**Aim of the exercise:** For this task, every record below must be reproduced exactly.

**Extracted records:**

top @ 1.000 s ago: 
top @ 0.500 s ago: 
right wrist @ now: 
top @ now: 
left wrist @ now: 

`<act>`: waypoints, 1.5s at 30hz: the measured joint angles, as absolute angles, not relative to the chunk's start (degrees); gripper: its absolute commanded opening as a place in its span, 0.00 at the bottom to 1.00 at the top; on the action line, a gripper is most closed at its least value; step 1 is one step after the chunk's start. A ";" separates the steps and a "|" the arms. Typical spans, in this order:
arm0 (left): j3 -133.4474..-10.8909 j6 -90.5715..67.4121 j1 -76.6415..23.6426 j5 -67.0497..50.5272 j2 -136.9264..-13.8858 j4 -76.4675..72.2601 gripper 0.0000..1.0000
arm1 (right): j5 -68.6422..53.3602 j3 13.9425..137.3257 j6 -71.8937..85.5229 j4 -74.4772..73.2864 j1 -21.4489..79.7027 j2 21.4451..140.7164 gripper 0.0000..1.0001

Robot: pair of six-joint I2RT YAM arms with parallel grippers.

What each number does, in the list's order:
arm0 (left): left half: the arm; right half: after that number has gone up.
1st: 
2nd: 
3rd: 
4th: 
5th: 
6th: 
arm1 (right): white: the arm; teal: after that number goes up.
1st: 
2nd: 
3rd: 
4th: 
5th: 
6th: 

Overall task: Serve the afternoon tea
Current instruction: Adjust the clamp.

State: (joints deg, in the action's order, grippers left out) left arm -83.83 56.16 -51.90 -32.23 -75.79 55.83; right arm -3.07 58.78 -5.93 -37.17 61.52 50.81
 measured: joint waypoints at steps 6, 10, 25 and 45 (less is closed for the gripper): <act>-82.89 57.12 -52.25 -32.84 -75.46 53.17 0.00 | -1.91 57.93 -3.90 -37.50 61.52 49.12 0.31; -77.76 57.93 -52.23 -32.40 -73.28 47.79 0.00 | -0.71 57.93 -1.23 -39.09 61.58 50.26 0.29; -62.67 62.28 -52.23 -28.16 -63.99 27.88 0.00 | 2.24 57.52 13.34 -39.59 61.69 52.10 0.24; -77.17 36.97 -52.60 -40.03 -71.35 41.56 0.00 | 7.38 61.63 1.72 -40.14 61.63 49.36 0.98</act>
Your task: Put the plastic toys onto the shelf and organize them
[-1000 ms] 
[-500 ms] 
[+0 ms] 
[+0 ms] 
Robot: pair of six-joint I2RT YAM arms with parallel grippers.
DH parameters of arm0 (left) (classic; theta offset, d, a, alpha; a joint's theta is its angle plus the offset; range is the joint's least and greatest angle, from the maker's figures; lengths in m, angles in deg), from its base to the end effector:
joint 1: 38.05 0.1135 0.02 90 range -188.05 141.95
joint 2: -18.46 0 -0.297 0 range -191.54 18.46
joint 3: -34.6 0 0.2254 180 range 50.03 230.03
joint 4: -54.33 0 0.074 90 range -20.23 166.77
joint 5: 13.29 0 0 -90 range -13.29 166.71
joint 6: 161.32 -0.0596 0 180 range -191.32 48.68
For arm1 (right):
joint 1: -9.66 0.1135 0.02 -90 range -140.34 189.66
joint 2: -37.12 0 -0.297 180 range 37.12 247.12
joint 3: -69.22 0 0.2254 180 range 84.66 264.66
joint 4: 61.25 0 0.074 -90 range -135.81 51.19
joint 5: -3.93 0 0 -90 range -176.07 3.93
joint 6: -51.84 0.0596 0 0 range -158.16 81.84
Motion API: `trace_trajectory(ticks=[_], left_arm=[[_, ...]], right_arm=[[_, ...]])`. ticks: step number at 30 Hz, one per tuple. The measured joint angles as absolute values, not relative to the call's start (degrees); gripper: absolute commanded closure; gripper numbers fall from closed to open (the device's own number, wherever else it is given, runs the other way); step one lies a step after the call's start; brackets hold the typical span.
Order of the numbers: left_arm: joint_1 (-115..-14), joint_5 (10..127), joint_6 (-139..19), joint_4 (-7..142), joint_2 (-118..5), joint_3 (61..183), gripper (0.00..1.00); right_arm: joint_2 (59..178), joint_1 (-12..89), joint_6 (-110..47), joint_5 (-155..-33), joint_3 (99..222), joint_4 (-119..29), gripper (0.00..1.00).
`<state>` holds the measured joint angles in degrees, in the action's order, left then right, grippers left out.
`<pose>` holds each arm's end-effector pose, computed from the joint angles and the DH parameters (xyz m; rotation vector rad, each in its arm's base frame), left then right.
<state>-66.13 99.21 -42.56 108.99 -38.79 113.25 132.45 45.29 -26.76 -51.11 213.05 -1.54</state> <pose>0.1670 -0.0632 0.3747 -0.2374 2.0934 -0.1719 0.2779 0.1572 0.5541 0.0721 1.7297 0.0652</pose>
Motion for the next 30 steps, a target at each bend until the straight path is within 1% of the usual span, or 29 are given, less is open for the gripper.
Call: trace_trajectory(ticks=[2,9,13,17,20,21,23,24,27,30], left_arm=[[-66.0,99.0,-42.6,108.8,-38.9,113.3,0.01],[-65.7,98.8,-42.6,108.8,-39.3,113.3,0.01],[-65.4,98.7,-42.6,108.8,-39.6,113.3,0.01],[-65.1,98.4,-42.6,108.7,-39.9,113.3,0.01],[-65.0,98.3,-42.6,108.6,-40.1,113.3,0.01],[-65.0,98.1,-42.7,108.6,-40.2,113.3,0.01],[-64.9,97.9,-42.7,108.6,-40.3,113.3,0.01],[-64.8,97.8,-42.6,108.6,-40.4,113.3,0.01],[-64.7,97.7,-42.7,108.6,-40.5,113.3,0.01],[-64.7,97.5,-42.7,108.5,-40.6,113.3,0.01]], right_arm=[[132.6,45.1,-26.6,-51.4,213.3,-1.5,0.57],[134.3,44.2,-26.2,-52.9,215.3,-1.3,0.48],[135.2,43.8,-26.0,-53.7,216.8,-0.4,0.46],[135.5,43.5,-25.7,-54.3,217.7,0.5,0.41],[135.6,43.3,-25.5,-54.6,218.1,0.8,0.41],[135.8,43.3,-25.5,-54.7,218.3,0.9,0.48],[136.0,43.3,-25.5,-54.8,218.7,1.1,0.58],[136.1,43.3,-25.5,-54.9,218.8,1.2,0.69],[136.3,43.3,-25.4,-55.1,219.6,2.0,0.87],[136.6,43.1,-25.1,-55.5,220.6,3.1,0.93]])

**Result of this exercise:**
top @ 1.000 s ago: 
top @ 0.500 s ago: 
right wrist @ now: 
top @ now: 
left wrist @ now: 

`<act>`: waypoints, 1.5s at 30hz: the measured joint angles, as absolute angles, not relative to the chunk's start (degrees); gripper: its absolute commanded opening as a place in its span, 0.00 at the bottom to 1.00 at the top; on the action line, a gripper is most closed at its least value; step 1 is one step after the chunk's start. A ";" separates the steps and a "|" the arms. Typical spans, in this order:
arm0 (left): j3 -133.4474..-10.8909 j6 -90.5715..67.4121 j1 -76.6415..23.6426 j5 -67.0497..50.5272 j2 -136.9264..-13.8858 j4 -76.4675..72.2601 gripper 0.0000..1.0000
arm1 (right): j5 -68.6422..53.3602 j3 13.9425..137.3257 j6 -71.8937..85.5229 j4 -74.4772..73.2864 j1 -21.4489..79.7027 j2 21.4451..140.7164 gripper 0.0000..1.0001

Robot: pair of six-joint I2RT YAM arms with parallel grippers.

What each number does, in the list's order:
arm0 (left): left half: the arm; right half: after that number has gone up.
1st: 
2nd: 
3rd: 
4th: 
5th: 
6th: 
arm1 (right): white: the arm; teal: after that number goes up.
1st: 
2nd: 
3rd: 
4th: 
5th: 
6th: 

Overall task: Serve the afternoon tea
Current instruction: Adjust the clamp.

State: (joints deg, in the action's order, grippers left out) left arm -83.83 56.16 -51.90 -32.23 -75.79 55.83; right arm -3.07 58.78 -5.93 -37.17 61.52 50.81
 measured: joint waypoints at steps 6, 10, 25 and 45 (less is closed for the gripper): <act>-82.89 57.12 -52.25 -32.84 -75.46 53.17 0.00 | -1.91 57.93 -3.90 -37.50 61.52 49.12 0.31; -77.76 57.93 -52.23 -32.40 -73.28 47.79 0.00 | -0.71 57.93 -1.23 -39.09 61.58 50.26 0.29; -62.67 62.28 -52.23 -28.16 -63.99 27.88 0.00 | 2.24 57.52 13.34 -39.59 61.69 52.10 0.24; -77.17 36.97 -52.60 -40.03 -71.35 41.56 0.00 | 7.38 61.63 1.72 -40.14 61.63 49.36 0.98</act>
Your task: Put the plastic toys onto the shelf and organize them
[-1000 ms] 
[-500 ms] 
[+0 ms] 
[+0 ms] 
Robot: pair of six-joint I2RT YAM arms with parallel grippers.
DH parameters of arm0 (left) (classic; theta offset, d, a, alpha; a joint's theta is its angle plus the offset; range is the joint's least and greatest angle, from the maker's figures; lengths in m, angles in deg), from its base to the end effector:
joint 1: 38.05 0.1135 0.02 90 range -188.05 141.95
joint 2: -18.46 0 -0.297 0 range -191.54 18.46
joint 3: -34.6 0 0.2254 180 range 50.03 230.03
joint 4: -54.33 0 0.074 90 range -20.23 166.77
joint 5: 13.29 0 0 -90 range -13.29 166.71
joint 6: 161.32 -0.0596 0 180 range -191.32 48.68
For arm1 (right):
joint 1: -9.66 0.1135 0.02 -90 range -140.34 189.66
joint 2: -37.12 0 -0.297 180 range 37.12 247.12
joint 3: -69.22 0 0.2254 180 range 84.66 264.66
joint 4: 61.25 0 0.074 -90 range -135.81 51.19
joint 5: -3.93 0 0 -90 range -176.07 3.93
joint 6: -51.84 0.0596 0 0 range -158.16 81.84
Motion API: `trace_trajectory(ticks=[_], left_arm=[[_, ...]], right_arm=[[_, ...]])`. ticks: step number at 30 Hz, one per tuple. The measured joint angles as absolute values, not relative to the call's start (degrees); gripper: absolute commanded closure; gripper numbers fall from closed to open (the device's own number, wherever else it is given, runs the other way); step one lies a step after the call's start; brackets hold the typical span.
Order of the numbers: left_arm: joint_1 (-115..-14), joint_5 (10..127), joint_6 (-139..19), joint_4 (-7..142), joint_2 (-118..5), joint_3 (61..183), gripper (0.00..1.00); right_arm: joint_2 (59..178), joint_1 (-12..89), joint_6 (-110..47), joint_5 (-155..-33), joint_3 (99..222), joint_4 (-119..29), gripper (0.00..1.00).
`<state>` holds the measured joint angles in degrees, in the action's order, left then right, grippers left out.
`<pose>` holds each arm's end-effector pose, computed from the joint angles and the DH parameters (xyz m; rotation vector rad, each in its arm's base frame), left then right.
<state>-66.13 99.21 -42.56 108.99 -38.79 113.25 132.45 45.29 -26.76 -51.11 213.05 -1.54</state> <pose>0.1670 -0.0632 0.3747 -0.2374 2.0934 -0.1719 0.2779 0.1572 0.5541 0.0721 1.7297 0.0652</pose>
Motion for the next 30 steps, a target at each bend until the straight path is within 1% of the usual span, or 29 are given, less is open for the gripper.
Call: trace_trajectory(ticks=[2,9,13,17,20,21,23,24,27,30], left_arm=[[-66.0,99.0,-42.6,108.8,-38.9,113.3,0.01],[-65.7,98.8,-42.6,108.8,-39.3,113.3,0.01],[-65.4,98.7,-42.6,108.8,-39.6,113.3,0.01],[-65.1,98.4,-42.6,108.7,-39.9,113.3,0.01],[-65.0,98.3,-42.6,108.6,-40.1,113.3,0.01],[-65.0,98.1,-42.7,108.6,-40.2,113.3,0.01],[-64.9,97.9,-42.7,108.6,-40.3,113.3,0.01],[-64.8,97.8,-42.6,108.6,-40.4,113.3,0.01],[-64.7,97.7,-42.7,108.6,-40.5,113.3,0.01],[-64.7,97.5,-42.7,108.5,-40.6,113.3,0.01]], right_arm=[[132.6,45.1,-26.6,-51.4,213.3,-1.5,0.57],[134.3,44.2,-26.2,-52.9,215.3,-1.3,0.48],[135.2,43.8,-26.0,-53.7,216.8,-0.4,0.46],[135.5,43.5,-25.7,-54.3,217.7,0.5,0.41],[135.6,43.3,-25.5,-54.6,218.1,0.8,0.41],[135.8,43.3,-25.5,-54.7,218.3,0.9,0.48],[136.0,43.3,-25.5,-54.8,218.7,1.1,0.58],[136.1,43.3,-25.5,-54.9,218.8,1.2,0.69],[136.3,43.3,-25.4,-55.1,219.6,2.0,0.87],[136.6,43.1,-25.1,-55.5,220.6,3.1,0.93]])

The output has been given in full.